Hitting 40% CPU usage on Standard galaxy container [Reward]

My app hits 30-40% CPU usage on a standard galaxy container. This happens on full page refresh and login.

I’ve tried routing through a CDN (Cloudflare), enabling Oplog and indexing to no avail.

I have a collection with around 150 items. Probably doing something stupid, but tearing my hair out here - would anyone be able to look at my code? Happy to pay for your time.

I can take a look. PM me with details.

Are you doing any Interval loops on your server?

I wrote an MMO in Meteor. Server side processing was a beast moving about 1000 records every 3 seconds. You will burn out your Galaxy server quickly.

I moved to Google Cloude Compute with a free $300 dollar credit. Got setup (HARD), and still experienced this problem.

I optimized my server side code.

It’s probably a loop stuck.

Also, get yourself Kadira from NodeChef hooked up for $10 bucks a month and it will probably show your problem in the first 2 minutes of using the product. Cheers,

Hi both,

I’ve setup Kadira/APM and attached a few screenshots:

From what I’ve read, publications should only take approx. 200ms, so I’ll paste below the OrgExpenses and Expenses publications below in case I’m doing anything silly:

Meteor.publish('OrgExpenses', function() {
  var loggedinuser = Meteor.user();
  // If the user is an admin, show them all expenses from their company
  if (loggedinuser.adminofcompanyid > 0) {
    return Expenses.find({
      companyid: loggedinuser.adminofcompanyid
    });
  }
  // If the user isn't an admin, just show them their own expenses
  else {
    console.log('User is not a superadmin so we will only show theirs')
    return Expenses.find({
      owner: loggedinuser._id
    });
  }

});

// Publishes absolutely all expenses for superadmins
Meteor.publish('Expenses', function() {
  var loggedinuser = Meteor.user();
  if (loggedinuser.issuperadmin) {
    return Expenses.find({});
  }

});

Thanks,

Do you have indexes on owner and companyid?

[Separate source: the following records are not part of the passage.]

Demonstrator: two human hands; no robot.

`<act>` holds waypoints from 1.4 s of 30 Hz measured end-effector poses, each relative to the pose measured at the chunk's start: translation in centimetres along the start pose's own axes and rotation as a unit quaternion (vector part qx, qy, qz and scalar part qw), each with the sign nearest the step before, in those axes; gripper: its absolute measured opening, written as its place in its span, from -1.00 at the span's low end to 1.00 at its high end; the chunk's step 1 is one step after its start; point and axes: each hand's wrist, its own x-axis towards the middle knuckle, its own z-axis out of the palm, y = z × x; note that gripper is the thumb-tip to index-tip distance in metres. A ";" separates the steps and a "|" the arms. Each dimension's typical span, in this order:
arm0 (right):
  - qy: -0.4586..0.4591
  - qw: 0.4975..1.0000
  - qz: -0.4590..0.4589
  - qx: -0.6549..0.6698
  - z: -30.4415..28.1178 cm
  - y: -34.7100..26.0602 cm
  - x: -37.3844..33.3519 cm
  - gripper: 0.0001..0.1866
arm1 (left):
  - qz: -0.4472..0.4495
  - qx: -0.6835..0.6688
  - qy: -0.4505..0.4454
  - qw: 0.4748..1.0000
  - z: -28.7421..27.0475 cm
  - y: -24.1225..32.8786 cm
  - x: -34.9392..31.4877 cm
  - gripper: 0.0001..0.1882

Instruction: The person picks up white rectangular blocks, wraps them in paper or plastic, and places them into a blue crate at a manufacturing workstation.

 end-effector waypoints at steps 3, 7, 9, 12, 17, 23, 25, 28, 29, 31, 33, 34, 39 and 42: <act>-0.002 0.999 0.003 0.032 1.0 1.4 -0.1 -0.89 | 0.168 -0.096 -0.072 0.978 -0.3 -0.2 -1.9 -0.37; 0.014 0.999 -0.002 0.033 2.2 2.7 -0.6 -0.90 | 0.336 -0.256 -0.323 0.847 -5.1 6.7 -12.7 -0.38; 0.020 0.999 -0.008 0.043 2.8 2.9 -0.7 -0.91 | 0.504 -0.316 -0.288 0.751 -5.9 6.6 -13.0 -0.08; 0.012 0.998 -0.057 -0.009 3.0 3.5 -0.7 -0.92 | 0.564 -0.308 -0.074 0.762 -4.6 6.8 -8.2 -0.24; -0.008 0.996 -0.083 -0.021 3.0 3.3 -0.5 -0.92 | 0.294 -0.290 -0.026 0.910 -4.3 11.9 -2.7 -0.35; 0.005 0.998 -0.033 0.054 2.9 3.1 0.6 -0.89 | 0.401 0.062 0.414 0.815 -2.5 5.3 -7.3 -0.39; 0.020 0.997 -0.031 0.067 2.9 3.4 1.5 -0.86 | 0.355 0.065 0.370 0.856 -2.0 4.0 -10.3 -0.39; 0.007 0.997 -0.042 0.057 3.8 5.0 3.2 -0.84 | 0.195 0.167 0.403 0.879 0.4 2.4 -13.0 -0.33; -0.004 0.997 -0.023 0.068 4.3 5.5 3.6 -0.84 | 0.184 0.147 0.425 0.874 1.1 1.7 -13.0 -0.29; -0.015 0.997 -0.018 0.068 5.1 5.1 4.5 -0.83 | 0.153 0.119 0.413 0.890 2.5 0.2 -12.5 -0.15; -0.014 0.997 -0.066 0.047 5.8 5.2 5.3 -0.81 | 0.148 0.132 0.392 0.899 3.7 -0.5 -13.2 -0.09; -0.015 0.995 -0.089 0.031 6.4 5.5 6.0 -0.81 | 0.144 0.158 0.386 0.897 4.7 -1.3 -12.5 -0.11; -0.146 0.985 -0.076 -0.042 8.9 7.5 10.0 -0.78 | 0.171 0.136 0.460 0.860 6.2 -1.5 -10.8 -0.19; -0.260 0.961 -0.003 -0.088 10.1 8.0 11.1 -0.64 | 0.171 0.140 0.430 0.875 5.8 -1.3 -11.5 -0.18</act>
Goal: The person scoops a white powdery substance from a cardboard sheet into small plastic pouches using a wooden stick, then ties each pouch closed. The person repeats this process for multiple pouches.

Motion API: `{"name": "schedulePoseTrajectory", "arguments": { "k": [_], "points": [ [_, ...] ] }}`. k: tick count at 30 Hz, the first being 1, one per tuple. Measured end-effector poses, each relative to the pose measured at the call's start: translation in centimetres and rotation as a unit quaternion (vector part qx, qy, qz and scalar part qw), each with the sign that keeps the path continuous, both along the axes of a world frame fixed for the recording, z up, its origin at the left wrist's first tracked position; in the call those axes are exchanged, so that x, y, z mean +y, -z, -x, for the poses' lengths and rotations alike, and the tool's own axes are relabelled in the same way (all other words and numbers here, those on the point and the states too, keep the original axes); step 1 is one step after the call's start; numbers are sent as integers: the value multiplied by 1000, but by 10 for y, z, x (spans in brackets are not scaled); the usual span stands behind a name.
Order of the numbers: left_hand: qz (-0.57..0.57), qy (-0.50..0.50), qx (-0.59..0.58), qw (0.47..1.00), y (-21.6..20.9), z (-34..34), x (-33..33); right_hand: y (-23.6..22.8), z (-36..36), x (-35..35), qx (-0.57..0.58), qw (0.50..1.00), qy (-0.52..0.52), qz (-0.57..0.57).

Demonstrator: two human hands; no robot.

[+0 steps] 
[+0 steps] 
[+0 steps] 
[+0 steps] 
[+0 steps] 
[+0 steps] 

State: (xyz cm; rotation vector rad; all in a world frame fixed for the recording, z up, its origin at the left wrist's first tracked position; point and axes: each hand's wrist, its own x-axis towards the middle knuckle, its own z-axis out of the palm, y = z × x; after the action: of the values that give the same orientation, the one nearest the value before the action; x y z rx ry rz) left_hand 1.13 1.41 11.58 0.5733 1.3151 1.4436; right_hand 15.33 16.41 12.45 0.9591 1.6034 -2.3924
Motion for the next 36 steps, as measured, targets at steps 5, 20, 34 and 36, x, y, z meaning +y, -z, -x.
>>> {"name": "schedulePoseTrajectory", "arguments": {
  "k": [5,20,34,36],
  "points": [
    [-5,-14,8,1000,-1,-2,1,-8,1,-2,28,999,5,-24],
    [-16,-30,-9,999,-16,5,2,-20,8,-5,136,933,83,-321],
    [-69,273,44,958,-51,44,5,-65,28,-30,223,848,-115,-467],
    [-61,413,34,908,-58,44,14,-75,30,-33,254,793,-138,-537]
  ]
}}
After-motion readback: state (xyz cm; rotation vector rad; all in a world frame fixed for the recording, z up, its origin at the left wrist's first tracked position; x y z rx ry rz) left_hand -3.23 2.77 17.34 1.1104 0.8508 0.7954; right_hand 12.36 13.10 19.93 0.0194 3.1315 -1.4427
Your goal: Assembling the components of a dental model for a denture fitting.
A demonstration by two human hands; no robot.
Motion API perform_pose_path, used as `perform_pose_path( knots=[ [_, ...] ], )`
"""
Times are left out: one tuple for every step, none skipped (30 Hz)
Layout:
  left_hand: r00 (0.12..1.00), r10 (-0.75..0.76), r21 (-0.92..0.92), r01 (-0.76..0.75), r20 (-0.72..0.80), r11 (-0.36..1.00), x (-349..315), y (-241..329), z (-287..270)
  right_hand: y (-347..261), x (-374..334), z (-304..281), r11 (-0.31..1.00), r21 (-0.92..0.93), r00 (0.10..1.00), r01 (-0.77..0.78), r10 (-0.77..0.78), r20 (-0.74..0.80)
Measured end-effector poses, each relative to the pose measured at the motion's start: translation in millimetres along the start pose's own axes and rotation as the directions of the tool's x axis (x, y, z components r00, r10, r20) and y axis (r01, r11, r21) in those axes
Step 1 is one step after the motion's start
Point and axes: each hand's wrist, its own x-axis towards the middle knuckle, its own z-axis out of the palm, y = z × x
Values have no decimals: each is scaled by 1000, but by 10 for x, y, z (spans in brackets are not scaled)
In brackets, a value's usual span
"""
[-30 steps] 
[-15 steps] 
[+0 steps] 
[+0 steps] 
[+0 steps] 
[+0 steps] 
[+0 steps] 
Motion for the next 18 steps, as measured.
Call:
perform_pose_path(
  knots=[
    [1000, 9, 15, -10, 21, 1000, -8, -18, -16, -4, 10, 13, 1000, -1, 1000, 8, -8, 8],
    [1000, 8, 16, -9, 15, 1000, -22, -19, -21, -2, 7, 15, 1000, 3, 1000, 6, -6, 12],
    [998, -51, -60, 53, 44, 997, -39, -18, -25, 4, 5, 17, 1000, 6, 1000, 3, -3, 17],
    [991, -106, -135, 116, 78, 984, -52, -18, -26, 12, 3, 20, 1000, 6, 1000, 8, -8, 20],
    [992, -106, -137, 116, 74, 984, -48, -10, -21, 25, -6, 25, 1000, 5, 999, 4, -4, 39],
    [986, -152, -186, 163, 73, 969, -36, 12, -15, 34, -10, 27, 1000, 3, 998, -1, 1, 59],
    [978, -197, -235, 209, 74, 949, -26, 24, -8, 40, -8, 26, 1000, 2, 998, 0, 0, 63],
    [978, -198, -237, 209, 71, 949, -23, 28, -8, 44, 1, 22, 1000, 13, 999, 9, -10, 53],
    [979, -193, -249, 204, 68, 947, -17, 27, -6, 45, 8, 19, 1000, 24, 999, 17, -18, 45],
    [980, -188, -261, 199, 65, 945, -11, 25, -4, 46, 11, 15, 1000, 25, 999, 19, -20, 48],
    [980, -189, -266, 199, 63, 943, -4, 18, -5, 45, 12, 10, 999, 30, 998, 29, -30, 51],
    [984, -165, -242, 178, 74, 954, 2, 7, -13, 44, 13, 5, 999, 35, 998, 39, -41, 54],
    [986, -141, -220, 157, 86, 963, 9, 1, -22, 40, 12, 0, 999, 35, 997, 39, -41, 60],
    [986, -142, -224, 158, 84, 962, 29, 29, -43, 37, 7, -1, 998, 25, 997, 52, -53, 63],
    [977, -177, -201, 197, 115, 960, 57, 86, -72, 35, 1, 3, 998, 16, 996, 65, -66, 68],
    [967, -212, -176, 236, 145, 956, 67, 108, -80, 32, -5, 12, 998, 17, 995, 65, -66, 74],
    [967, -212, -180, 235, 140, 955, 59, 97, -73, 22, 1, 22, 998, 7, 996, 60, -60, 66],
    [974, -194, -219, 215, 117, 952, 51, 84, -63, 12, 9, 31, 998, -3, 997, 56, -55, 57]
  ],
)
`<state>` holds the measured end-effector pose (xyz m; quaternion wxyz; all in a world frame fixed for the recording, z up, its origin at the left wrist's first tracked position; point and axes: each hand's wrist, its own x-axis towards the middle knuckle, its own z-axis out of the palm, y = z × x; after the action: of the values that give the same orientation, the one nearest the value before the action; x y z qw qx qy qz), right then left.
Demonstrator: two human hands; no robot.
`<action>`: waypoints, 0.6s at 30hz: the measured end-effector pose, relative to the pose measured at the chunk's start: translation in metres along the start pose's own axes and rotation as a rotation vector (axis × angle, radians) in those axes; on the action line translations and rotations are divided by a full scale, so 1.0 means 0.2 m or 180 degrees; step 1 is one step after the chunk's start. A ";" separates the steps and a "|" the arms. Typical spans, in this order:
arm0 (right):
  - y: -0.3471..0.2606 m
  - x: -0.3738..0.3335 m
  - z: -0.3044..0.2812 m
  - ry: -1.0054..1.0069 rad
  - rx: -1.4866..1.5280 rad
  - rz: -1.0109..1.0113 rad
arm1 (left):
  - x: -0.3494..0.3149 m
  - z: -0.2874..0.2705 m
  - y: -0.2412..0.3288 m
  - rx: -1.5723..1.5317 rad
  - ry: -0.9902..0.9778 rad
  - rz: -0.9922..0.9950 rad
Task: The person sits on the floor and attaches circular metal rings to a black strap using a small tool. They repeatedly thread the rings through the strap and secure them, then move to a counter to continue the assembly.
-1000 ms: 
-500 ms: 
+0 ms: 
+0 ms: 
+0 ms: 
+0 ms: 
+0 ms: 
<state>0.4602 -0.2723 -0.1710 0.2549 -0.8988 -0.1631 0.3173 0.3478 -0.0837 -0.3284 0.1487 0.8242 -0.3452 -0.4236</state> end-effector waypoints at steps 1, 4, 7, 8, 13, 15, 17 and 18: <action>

I don’t think it’s an issue with the code you’ve provided.

Based on the subscription RATE something looks a little wonkey there. I have experience in subscription rate error handling from my MMO Video Game I built on Meteor. I pushed her to the limits.

So my subscription rate was insanely high for just a few users.

Turns out my IronRouter at the time was re-subscribing by re-rendering my template all the time due to some bad code. I swapped Iron for FlowRouter, which forced me to completely rebuild my render and subscription interface code.

This helped fix that problem. But it really just means you need to re-examine the code surrounding subscription from the Client side, fetching the Publication.

See what you can dig out. Keep exploring Kadira.

2 Likes

I think SkyRooms is on the right track here. You probably have a similar problem, where you’re subscribe code is unintentionally reactive—you are subscribing (or possibly calling mutating methods) in response to changes in data.

The actual slowness is a little surprising, are your Expenses or Charges documents large? Do they contain image data, like a image of a receipt?

Try adding {fields: {_id: 1}} as the option argument in your find calls in the `publish. This will almost certainly clear up the issue, regardless of whether or not your template code is strange. Then, add in fields one-by-one that you actually need to render. If you need an image field, that’s probably your issue.

2 Likes

Hmm, I don’t think it’s re-subscribing or smashing the database as it only spikes for a brief moment on login.

The Items document can be fairly large, but images are referenced instead of stored.

Here’s some more updates:

  • I added {fields: {_id: 1}} as suggested by doctorpangloss. For some reason my Items code didn’t respect this parameter so I just commented out the publications. With no publications, the CPU load reduced to 0.2 ECU. But on the downside, I had no publications…
  • A consultant told me he thinks it could be my cheap mLab hosting blocking everything up. I moved the DB to super fast production grade Atlas hosting and the app used exactly the same CPU (although to be fair it was blindingly fast).

All this leads me to think…

Is it really that bad my CPU hits 0.5 ECU when one person logs in? A quad core should handle 8 simultaneous logins… and maybe 5x if I’m prepared to let users wait for 5-10 seconds…

Unless you’re running in a scale-out configuration (like using nginx to distribute connections to multiple node processes), the extra cores are almost worthless.